(Task item) Return each line of the listing below, unchanged, and omit the images.

(Given data)
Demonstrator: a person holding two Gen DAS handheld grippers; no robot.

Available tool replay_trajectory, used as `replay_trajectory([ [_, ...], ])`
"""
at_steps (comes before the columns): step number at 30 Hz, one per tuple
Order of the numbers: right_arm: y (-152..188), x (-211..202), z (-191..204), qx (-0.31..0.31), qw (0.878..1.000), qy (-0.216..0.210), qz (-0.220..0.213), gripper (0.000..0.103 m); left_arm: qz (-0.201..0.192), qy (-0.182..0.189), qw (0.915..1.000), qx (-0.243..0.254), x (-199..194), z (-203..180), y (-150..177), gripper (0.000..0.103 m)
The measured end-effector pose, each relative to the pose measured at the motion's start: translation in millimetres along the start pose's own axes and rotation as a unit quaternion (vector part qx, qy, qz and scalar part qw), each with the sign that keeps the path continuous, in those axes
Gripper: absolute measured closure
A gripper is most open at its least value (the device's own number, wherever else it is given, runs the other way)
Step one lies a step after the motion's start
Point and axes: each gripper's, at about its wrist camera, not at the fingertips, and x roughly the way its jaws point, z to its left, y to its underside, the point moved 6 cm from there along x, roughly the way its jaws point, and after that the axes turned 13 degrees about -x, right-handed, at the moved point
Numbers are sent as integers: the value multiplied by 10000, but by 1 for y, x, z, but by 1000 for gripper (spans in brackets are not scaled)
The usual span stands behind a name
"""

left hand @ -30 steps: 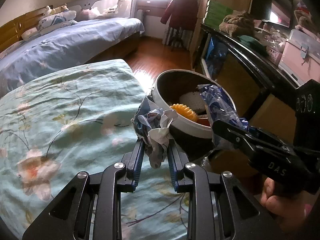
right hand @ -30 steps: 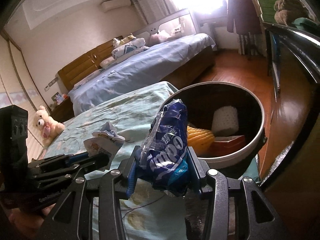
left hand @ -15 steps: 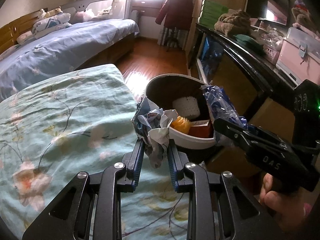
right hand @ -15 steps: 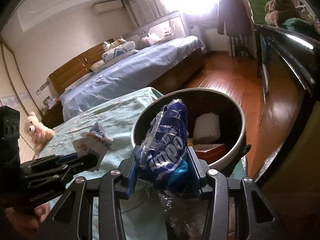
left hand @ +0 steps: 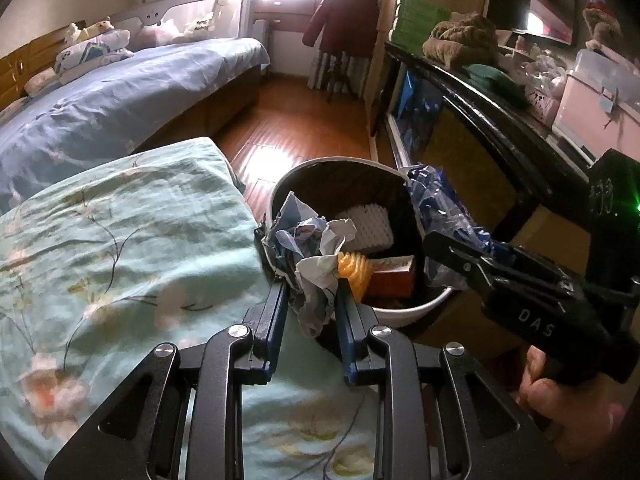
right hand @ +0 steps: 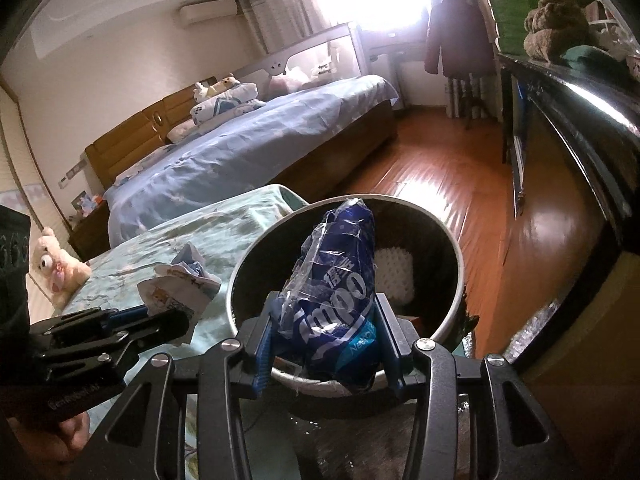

(Answer to this exercise)
Demonstrator: a person holding two Gen DAS handheld grippers; no robot.

Available tool replay_trajectory, used as `replay_trajectory([ [_, ...], ])`
"""
at_steps (comes before the columns): step number at 30 Hz, one per tuple
Order of the numbers: right_arm: y (-152..188), x (-211..202), z (-191..204), qx (-0.31..0.31), qw (0.878..1.000), qy (-0.216..0.210), qz (-0.220..0.213), gripper (0.000..0.103 m); left_arm: qz (-0.201..0.192), qy (-0.182..0.189), qw (0.915..1.000), qx (-0.243..0.254), x (-199..194), z (-203..180), y (-150..177), gripper (0.000..0.103 m)
The measured end-effector pose, each relative to the pose measured at the motion's start: translation in millimetres along the start pose's own axes and rotation as a unit quaternion (vector part qx, qy, qz and scalar part qw), each with the sign that keeps the path continuous, in those axes
Gripper: absolute measured closure
A gripper is most open at its least value (the device's own number, wherever else it is given, runs the other way)
Step one lies a step after the motion's start
Point and axes: each gripper's, at about its wrist camera, not at the fingertips, and x roughly the way its jaws point, z to its left, y to its underside, the point moved 6 cm from there along x, roughly the way its jaws point, and after that the axes turned 13 degrees about -x, right-handed, at the moved point
Numbers are sent as integers: the value multiplied by 10000, but by 1 for y, x, z, but by 1000 for gripper (spans in brackets are not scaled)
The usual span stands behind a name
"""

left hand @ -30 steps: 
right hand @ -30 steps: 
left hand @ -15 steps: 
right hand @ -15 steps: 
left hand @ +0 steps: 
right hand @ +0 steps: 

The output contains nothing further.